BEGIN
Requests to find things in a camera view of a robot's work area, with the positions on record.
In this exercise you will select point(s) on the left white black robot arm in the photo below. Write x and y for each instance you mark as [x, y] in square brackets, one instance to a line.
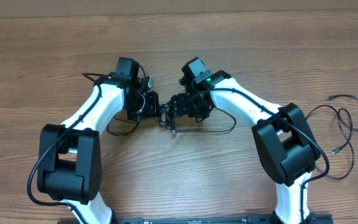
[68, 172]

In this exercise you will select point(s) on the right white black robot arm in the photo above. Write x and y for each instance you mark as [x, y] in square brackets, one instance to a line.
[285, 145]

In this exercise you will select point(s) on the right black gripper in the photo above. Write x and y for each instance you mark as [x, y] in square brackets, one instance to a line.
[178, 106]

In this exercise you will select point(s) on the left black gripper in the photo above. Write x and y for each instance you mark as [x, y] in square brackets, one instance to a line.
[153, 107]
END
Give back exactly the lines beginning at the one with "In this exercise you will select point(s) on the left black" and ending at the final line of the material; both boundary lines belong in it.

**Expected output**
In this exercise you will select point(s) on the left black gripper in the photo above. Write x and y for each instance you mark as [x, y] in square brackets, one instance to a line.
[153, 107]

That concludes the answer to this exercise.